Post Numéro: 16 de pierma 15 Sep 2019, 09:52
Je ne vois pas pourquoi l'imprécision des bombardements alliés devrait être un sujet tabou.
Lorsqu'il s'agissait des villes allemandes c'était sans importance, puisque les civils étaient la cible désignée.
Mais que les Nantais voient le port intact et la ville dévastée, avec 1500 morts à la clé, peut expliquer (entre autres exemples) que ces bombardements aient beaucoup fait pour la propagande de Vichy.
Hubert de Lagarde, dont j'ai parlé, chef du réseau Eleuthère, avait développé un sous-réseau spécialisé, qui comprenait des aviateurs, pour aider les alliés à améliorer le rendement des bombardements sur la France.
En particulier, avec l'aide de résistants cheminots (à différents niveaux de la hiérarchie) il pilotait l'offensive destinée à paralyser les transports allemands : le but du jeu était d'indiquer quelles gares étaient les plus "intéressantes" à bombarder, pour empêcher les Allemands de mettre en place des itinéraires de délestage, ou pour bloquer ceux-ci.
Pour chaque objectif, il indiquait la position des emplacements de flak et proposait une direction d'attaque préférentielle.

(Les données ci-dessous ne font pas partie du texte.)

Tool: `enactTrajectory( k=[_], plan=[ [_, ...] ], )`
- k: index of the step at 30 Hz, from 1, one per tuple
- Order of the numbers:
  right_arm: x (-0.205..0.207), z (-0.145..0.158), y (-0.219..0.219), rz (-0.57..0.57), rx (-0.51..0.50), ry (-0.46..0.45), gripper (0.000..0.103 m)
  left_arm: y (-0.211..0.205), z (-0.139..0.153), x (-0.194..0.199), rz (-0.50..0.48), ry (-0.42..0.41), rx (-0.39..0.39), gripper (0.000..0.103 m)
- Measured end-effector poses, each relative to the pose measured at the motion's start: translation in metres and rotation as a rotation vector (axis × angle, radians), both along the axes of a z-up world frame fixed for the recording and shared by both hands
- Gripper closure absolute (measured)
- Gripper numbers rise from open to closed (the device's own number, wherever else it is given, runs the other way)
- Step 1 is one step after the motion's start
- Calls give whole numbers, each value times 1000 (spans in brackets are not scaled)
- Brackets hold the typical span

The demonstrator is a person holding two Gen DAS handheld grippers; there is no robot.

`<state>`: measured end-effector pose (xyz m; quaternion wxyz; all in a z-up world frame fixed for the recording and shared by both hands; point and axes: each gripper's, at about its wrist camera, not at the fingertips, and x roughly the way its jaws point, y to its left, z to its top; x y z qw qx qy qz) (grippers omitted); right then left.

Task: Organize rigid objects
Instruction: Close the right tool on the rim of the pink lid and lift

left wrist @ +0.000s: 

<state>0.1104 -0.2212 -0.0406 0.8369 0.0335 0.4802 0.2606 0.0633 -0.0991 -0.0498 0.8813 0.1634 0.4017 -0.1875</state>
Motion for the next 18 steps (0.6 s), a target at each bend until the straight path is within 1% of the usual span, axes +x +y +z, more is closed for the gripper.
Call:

Après chaque bombardement il transmettait une évaluation des dégâts, et indiquait s'il serait nécessaire ou pas d'y revenir.
Ce sont donc des résistants français qui risquent leur vie pour reconnaître les objectifs, évaluer les résultats, proposer les cibles suivantes, et transmettre tout cela (rapidement) à Londres. Leur rôle permet de rendre les bombardements stratégiques plus pertinents, d'en améliorer les conditions, et, last but not least, d'économiser les pertes alliées.

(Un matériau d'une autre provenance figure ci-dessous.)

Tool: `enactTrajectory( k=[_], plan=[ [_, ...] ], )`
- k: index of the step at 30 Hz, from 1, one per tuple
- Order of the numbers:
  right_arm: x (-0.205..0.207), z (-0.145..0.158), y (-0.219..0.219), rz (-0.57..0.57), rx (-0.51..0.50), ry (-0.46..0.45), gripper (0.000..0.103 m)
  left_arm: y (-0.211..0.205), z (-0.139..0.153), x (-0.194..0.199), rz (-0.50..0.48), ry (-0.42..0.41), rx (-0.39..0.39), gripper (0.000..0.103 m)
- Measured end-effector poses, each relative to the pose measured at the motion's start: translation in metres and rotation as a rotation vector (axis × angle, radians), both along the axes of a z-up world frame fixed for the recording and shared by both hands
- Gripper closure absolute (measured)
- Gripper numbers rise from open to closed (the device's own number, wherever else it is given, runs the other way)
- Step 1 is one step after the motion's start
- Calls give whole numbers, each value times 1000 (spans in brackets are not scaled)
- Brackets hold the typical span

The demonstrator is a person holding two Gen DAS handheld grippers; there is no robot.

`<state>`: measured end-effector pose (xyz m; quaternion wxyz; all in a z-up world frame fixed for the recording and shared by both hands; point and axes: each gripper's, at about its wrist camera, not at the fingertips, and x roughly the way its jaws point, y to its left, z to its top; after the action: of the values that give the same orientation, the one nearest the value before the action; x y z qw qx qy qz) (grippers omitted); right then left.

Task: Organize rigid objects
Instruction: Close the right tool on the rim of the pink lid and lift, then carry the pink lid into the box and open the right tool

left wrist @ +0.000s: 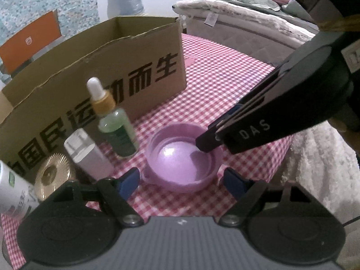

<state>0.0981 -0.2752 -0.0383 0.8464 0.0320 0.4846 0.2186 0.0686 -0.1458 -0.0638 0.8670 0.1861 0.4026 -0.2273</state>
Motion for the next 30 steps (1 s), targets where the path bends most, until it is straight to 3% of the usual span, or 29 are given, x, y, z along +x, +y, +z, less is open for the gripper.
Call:
enactTrajectory(
  k=[8, 11, 20, 25, 30],
  plan=[
    [3, -3, -1, 16, 22, 1, 84, -6, 0, 6, 0, -13, 14, 20],
    [4, -3, 0, 22, 26, 0, 84, -7, 1, 9, 1, -7, 0, 28],
    [-4, 3, -2, 10, 45, 0, 87, -10, 8, 1, -4, -47, -1, 29],
    [-15, 25, -3, -4, 48, -36, 87, -7, 28, -10, -7, -96, -26, 29],
    [-24, 66, 1, 1, 56, -119, 87, 3, 67, -14, 7, -162, -50, 29]
  ],
)
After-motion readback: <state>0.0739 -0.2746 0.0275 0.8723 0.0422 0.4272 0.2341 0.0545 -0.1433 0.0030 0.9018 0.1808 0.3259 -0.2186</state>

Hubert de Lagarde considère que ces bombardements sont nécessaires, et ne s'autorise pas à critiquer les pertes civiles. Simplement, parce qu'il faut que ce soit dit, chaque bulletin d'évaluation d'un bombardement est suivi de la mention "On déplore..." avec l'indication des pertes civiles.
Lorsque devant la répétition de massacres de civils sans aucun résultat militaire il finit par péter un câble, et envoie à Londres le rapport dont j'ai parlé, en ajoutant qu'il met la section "Air" de son réseau en grève (on est en avril 44) parce que les alliés n'ont pas besoin de son réseau si c'est pour "saloper" ainsi le travail, je me permets d'affirmer que c'est un combattant qui parle, et qu'il mesure à son juste prix l'importance des bombardements alliés pour la liberté future de la France. Qu'on ne lui fasse pas (et qu'on ne me fasse pas) ce procès là. Arrêté fin juin 44, il mourra à Dora.

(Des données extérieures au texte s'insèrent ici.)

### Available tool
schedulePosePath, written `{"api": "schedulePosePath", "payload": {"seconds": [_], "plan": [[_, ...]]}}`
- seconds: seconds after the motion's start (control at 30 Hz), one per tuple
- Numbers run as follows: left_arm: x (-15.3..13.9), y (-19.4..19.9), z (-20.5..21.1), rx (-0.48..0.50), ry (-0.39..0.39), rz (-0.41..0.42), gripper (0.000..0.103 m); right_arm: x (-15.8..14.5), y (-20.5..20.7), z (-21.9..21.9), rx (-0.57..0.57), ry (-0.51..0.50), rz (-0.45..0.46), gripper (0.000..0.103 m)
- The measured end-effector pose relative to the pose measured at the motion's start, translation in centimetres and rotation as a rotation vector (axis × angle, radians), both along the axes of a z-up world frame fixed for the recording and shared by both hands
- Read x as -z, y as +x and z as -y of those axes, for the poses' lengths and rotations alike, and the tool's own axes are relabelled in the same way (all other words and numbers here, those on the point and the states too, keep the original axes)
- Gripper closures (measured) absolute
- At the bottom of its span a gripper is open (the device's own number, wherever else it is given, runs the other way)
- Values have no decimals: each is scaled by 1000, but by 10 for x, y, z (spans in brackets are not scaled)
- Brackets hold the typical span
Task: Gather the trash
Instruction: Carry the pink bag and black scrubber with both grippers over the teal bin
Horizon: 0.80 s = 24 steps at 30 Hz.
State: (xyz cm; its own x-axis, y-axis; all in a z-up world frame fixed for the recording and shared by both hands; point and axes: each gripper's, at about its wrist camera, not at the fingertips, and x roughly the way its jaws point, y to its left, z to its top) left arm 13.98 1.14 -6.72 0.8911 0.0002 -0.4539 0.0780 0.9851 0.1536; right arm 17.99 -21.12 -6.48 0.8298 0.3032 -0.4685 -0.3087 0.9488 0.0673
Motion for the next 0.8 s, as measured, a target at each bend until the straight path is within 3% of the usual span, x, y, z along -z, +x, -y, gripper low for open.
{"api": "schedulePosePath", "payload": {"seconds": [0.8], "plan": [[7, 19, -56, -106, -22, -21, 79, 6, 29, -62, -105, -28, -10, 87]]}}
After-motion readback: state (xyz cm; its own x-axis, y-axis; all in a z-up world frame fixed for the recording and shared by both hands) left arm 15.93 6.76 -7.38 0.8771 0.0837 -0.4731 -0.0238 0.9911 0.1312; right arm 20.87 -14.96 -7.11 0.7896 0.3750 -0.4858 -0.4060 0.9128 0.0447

A l'annonce du débarquement, il a réactivé immédiatement son réseau. Le combat final est engagé, il est vital, il n'est plus temps de compter les pertes civiles. Il a même essayé de l'améliorer sur les bombardements tactiques, typiquement sur les mouvements des unités allemandes.
Est-il permis de rappeler ces faits, qui relèvent de l'histoire, sans se voir taxer d'adversaire de la liberté de la France, où alors faut-il respecter un tabou, s'interdire de tout commentaire sur ce sujet, et brûler de l'encens devant la statue de "Bomber" Harris ? (Chose que les Anglais, effarés devant l'état où ils avaient mis les villes allemandes, n'ont pas faite.)